#### [Problem requirements]
Report the count of lines below that include "tissue", without any other text.

#### [Source records]

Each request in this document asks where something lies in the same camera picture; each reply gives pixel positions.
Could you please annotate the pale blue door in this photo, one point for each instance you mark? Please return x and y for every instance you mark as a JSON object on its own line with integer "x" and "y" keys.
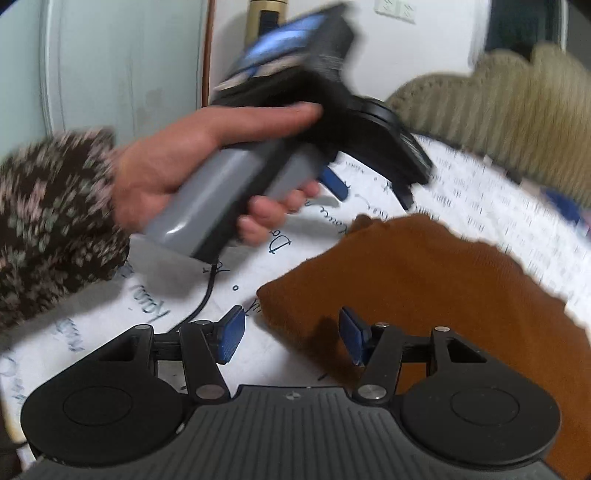
{"x": 124, "y": 64}

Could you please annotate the white wall socket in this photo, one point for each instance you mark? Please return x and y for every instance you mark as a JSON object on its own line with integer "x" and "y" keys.
{"x": 395, "y": 9}

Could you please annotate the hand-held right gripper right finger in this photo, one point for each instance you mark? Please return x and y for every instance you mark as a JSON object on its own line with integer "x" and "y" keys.
{"x": 351, "y": 337}

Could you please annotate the beige woven mat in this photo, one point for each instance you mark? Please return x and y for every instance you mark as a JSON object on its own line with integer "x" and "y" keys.
{"x": 508, "y": 106}

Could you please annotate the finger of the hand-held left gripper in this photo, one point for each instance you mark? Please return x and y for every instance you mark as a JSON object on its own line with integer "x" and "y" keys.
{"x": 335, "y": 182}
{"x": 412, "y": 171}

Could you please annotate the dark window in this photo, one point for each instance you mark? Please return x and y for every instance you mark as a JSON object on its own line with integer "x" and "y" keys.
{"x": 521, "y": 23}

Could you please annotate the gold tower fan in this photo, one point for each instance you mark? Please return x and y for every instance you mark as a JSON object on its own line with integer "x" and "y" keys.
{"x": 264, "y": 18}

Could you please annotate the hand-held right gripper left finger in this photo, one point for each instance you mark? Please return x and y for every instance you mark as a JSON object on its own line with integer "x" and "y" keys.
{"x": 231, "y": 335}

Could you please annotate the person's left forearm floral sleeve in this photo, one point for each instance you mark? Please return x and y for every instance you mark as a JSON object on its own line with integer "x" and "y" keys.
{"x": 51, "y": 217}

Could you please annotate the blue cloth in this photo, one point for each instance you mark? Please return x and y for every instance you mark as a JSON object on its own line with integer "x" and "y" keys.
{"x": 570, "y": 210}

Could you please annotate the brown garment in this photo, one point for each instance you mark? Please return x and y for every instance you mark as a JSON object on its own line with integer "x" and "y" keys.
{"x": 438, "y": 314}

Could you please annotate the person's left hand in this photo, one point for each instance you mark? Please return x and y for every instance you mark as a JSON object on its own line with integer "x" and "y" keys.
{"x": 175, "y": 152}

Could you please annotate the white script-printed blanket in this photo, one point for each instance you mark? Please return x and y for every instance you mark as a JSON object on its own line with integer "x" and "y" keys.
{"x": 489, "y": 203}

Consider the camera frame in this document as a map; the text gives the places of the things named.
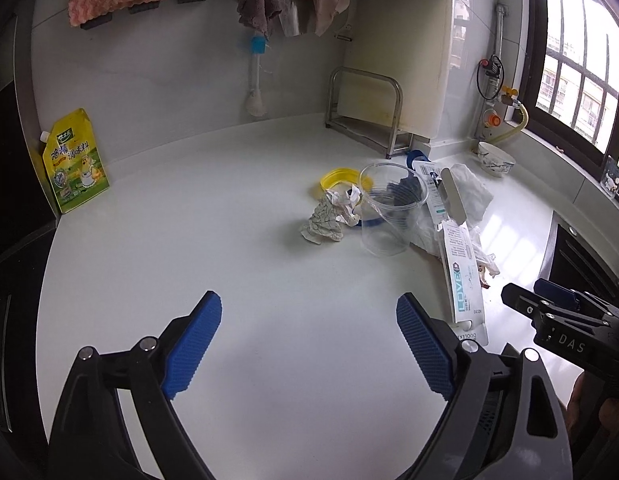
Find beige dish cloth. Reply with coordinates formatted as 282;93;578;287
304;0;353;37

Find metal cutting board rack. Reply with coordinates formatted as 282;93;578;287
325;66;415;160

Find yellow gas hose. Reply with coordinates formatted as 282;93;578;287
482;102;530;147

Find white patterned bowl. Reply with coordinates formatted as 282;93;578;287
477;141;517;178

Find black cable loop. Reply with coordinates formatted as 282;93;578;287
477;55;504;102

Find metal gas pipe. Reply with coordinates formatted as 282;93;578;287
492;4;507;61

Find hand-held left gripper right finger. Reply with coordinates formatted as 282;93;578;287
395;292;573;480

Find black appliance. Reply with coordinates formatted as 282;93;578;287
0;60;58;261

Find person's right hand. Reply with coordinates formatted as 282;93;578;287
567;372;619;441

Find dark grey cloth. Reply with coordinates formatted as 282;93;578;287
384;175;423;211

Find clear plastic cup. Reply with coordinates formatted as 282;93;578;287
359;162;429;258

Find yellow plastic lid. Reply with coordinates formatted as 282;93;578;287
319;166;363;193

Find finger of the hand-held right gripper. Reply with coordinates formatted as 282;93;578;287
533;278;615;316
502;283;610;328

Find black kitchen sink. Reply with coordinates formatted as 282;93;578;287
544;210;619;291

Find dark framed window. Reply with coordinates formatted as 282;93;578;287
519;0;619;171

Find brown-grey dish cloth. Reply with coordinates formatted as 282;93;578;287
237;0;283;38

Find printed paper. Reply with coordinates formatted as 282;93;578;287
300;185;363;246

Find blue-handled bottle brush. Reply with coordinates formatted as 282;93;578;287
244;30;268;118

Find white cutting board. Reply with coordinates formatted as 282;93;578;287
337;0;457;143

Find white toothpaste box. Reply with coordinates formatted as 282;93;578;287
437;167;490;347

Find yellow seasoning pouch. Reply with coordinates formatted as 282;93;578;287
38;107;110;215

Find white blister package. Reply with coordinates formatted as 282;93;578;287
414;160;446;222

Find clear hanging plastic bag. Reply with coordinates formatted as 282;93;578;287
280;0;315;38

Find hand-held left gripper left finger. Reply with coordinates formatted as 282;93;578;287
50;290;223;480

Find glass mug with cartoon print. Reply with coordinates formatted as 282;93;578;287
600;155;619;198

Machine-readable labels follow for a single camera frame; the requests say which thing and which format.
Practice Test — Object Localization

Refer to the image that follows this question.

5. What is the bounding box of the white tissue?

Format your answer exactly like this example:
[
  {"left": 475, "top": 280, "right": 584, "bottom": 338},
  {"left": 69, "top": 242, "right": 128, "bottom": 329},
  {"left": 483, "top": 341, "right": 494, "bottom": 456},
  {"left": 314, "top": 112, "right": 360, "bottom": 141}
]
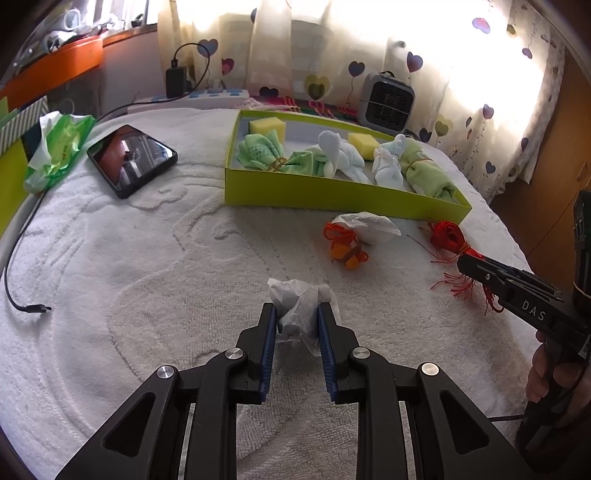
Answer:
[{"left": 268, "top": 277, "right": 342, "bottom": 358}]

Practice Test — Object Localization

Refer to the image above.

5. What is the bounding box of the orange item with red string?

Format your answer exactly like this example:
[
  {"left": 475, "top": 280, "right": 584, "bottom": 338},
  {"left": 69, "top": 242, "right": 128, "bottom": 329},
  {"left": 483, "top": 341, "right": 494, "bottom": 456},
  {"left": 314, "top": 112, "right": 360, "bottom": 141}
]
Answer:
[{"left": 323, "top": 222, "right": 369, "bottom": 271}]

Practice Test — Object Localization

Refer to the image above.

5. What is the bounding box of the green tissue pack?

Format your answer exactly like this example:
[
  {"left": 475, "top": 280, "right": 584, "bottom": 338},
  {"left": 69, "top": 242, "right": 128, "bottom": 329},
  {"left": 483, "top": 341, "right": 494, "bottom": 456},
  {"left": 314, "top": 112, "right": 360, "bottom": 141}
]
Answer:
[{"left": 24, "top": 111, "right": 95, "bottom": 193}]

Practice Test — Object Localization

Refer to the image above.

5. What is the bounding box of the lime green cardboard box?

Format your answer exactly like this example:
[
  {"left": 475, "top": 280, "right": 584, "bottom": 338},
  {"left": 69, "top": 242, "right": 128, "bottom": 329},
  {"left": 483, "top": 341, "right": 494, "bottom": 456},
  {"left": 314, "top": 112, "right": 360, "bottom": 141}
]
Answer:
[{"left": 225, "top": 109, "right": 472, "bottom": 222}]

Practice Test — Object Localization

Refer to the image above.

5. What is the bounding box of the small grey heater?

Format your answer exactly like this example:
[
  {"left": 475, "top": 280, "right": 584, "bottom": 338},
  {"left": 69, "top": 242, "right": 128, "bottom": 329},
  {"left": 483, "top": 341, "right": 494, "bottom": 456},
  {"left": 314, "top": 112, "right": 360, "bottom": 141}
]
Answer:
[{"left": 358, "top": 71, "right": 415, "bottom": 131}]

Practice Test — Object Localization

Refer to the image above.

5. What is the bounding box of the orange shelf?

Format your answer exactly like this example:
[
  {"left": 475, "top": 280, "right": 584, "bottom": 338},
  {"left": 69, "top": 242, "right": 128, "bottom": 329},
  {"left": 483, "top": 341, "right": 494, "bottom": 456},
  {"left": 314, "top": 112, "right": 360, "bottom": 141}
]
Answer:
[{"left": 0, "top": 37, "right": 103, "bottom": 112}]

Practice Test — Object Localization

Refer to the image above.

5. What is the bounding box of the white power strip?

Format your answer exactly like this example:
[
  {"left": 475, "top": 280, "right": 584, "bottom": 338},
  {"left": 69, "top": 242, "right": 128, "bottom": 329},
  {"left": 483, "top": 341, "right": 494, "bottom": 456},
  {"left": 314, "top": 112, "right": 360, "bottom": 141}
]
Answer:
[{"left": 127, "top": 88, "right": 250, "bottom": 114}]

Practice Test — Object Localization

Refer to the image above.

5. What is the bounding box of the light green microfiber cloth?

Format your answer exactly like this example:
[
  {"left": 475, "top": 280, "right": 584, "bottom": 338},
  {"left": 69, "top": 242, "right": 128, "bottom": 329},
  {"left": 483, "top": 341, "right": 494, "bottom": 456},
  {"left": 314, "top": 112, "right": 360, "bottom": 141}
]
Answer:
[{"left": 236, "top": 130, "right": 319, "bottom": 176}]

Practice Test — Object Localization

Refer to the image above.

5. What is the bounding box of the white paper wrapper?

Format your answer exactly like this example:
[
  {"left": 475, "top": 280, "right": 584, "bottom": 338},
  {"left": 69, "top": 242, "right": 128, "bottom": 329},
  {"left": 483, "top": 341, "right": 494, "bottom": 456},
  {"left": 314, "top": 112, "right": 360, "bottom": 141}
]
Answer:
[{"left": 332, "top": 212, "right": 402, "bottom": 245}]

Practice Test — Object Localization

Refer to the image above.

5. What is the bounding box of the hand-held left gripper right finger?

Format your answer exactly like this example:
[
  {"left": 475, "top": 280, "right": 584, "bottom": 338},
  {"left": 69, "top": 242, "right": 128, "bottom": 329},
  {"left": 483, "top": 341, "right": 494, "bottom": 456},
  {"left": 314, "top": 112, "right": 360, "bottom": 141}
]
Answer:
[{"left": 318, "top": 302, "right": 527, "bottom": 480}]

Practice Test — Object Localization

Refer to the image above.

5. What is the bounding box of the white glove bundle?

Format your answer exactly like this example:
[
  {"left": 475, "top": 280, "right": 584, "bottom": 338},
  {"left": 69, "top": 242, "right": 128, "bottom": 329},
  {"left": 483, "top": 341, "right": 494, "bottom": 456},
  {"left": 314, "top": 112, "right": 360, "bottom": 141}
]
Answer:
[{"left": 305, "top": 130, "right": 372, "bottom": 183}]

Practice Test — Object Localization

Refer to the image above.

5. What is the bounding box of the black smartphone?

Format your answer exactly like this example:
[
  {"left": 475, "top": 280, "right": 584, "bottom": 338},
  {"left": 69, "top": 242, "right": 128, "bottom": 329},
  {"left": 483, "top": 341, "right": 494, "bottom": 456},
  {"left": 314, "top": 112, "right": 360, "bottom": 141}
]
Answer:
[{"left": 87, "top": 124, "right": 178, "bottom": 199}]

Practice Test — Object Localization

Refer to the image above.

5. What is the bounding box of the large yellow sponge block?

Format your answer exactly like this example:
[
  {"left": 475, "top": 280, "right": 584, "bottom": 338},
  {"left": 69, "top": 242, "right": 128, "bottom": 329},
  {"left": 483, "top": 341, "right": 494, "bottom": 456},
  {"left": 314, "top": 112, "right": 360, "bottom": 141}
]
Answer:
[{"left": 249, "top": 117, "right": 287, "bottom": 141}]

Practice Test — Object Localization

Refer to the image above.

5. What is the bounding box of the white and mint sock bundle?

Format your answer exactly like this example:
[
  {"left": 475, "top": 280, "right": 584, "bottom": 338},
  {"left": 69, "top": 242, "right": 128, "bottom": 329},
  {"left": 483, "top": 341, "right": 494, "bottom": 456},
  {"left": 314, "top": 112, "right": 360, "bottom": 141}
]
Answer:
[{"left": 372, "top": 135, "right": 409, "bottom": 190}]

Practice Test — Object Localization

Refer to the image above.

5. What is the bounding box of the brown wooden cabinet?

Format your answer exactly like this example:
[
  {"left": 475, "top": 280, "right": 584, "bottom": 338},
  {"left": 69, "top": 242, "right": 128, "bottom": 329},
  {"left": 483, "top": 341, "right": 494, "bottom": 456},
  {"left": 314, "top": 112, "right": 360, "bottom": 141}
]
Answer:
[{"left": 489, "top": 46, "right": 591, "bottom": 278}]

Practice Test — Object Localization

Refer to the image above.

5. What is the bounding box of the black charging cable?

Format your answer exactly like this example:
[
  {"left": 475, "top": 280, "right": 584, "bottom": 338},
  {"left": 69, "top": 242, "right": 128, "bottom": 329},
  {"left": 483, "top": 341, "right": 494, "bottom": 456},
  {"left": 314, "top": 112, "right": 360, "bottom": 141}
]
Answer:
[{"left": 4, "top": 42, "right": 218, "bottom": 315}]

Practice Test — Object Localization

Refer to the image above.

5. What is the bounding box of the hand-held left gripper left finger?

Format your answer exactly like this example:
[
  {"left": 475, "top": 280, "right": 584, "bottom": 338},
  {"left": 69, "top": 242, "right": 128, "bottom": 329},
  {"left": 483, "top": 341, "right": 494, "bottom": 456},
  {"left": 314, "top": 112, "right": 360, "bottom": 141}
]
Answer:
[{"left": 55, "top": 303, "right": 277, "bottom": 480}]

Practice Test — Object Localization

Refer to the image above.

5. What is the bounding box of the heart print curtain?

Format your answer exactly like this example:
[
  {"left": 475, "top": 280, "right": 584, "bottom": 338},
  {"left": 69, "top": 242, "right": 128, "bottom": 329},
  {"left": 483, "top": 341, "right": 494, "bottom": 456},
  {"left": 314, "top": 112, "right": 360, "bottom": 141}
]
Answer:
[{"left": 157, "top": 0, "right": 566, "bottom": 195}]

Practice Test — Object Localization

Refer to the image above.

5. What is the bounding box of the black charger adapter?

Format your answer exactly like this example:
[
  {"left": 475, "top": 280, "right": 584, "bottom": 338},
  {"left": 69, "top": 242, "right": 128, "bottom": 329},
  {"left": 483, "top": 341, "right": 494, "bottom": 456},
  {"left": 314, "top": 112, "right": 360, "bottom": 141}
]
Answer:
[{"left": 165, "top": 67, "right": 189, "bottom": 99}]

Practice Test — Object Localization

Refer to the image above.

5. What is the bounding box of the person's right hand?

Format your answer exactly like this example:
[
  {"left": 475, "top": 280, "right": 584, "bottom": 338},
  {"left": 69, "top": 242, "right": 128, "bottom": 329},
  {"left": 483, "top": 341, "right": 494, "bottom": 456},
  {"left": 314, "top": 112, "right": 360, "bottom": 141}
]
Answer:
[{"left": 526, "top": 331, "right": 577, "bottom": 403}]

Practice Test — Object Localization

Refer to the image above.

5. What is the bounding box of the rolled light green towel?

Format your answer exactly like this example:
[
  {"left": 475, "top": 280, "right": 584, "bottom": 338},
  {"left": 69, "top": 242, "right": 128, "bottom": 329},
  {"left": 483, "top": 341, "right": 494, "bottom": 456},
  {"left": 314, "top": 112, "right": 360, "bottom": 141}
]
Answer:
[{"left": 399, "top": 138, "right": 458, "bottom": 201}]

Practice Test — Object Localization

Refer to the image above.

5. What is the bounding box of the red string bundle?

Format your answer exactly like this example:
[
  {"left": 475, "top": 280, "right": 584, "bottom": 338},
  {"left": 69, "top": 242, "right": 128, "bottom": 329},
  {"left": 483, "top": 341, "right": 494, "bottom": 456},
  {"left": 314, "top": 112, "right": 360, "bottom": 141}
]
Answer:
[{"left": 406, "top": 220, "right": 506, "bottom": 315}]

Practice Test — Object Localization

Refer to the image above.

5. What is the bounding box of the green striped side box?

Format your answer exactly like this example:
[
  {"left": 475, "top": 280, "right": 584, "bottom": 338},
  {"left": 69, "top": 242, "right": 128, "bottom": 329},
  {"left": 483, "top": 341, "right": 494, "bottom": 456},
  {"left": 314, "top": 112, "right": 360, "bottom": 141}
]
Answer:
[{"left": 0, "top": 97, "right": 49, "bottom": 236}]

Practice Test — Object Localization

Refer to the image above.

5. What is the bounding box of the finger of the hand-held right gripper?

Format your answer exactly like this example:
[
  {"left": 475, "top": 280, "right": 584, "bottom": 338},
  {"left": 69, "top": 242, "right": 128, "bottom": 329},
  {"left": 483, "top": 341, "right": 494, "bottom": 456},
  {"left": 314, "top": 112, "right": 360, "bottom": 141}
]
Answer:
[
  {"left": 480, "top": 258, "right": 567, "bottom": 302},
  {"left": 457, "top": 255, "right": 509, "bottom": 303}
]

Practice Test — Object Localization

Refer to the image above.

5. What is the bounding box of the small yellow green sponge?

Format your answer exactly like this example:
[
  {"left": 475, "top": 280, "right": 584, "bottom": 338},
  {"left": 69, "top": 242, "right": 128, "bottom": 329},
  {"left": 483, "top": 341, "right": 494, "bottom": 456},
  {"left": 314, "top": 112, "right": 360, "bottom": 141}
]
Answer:
[{"left": 347, "top": 133, "right": 382, "bottom": 161}]

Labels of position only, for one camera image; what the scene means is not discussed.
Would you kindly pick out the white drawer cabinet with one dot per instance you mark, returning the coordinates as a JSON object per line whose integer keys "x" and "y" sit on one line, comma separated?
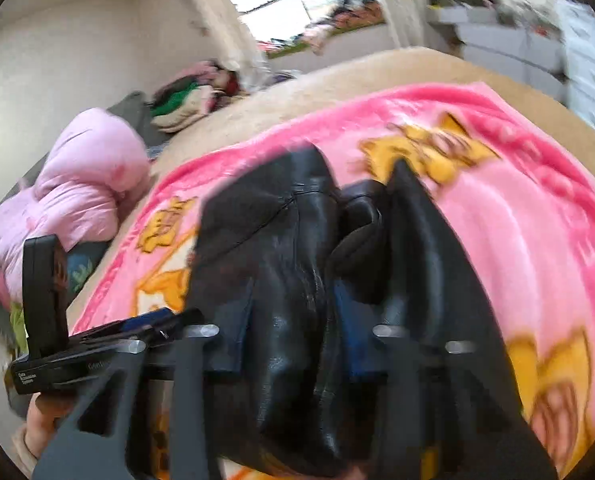
{"x": 592, "y": 70}

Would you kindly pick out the white shelf unit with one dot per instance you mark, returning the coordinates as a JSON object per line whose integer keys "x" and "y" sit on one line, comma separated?
{"x": 502, "y": 45}

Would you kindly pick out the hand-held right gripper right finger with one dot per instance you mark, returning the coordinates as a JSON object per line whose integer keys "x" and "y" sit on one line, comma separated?
{"x": 355, "y": 340}

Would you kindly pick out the person's left forearm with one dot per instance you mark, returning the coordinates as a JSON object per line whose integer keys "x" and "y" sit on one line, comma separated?
{"x": 23, "y": 452}

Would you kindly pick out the clothes heap on windowsill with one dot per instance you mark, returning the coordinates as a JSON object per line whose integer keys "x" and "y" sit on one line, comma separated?
{"x": 347, "y": 17}

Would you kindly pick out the pink quilt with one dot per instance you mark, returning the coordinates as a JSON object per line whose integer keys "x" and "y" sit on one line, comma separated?
{"x": 77, "y": 180}

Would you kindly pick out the dark grey cushion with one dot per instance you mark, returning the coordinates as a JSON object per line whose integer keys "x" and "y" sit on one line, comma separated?
{"x": 132, "y": 110}

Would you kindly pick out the green cloth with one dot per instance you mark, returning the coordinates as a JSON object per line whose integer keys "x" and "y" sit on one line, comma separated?
{"x": 18, "y": 330}

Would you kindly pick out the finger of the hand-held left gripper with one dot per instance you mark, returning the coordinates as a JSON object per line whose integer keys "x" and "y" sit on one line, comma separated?
{"x": 142, "y": 321}

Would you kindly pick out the white lace curtain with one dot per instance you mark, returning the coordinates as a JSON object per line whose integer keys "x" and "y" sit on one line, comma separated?
{"x": 217, "y": 20}

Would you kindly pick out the person's left hand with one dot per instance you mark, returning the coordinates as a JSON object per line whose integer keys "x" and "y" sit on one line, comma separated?
{"x": 44, "y": 425}

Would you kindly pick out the plain white curtain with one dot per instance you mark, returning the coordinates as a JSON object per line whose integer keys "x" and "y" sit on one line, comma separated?
{"x": 397, "y": 5}

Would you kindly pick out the pink printed blanket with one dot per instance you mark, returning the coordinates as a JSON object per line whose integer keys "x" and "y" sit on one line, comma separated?
{"x": 502, "y": 235}

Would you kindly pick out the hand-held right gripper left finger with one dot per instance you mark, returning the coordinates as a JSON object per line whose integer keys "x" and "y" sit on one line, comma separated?
{"x": 227, "y": 332}

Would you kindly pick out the teal floral pillow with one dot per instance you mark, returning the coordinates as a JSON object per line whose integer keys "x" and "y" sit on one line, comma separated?
{"x": 84, "y": 265}

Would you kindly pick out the black leather jacket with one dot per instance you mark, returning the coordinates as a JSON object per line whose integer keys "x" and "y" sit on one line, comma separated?
{"x": 287, "y": 260}

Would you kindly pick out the stack of folded clothes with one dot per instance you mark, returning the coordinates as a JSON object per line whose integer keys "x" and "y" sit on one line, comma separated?
{"x": 187, "y": 100}

#### [Solution for this problem]
2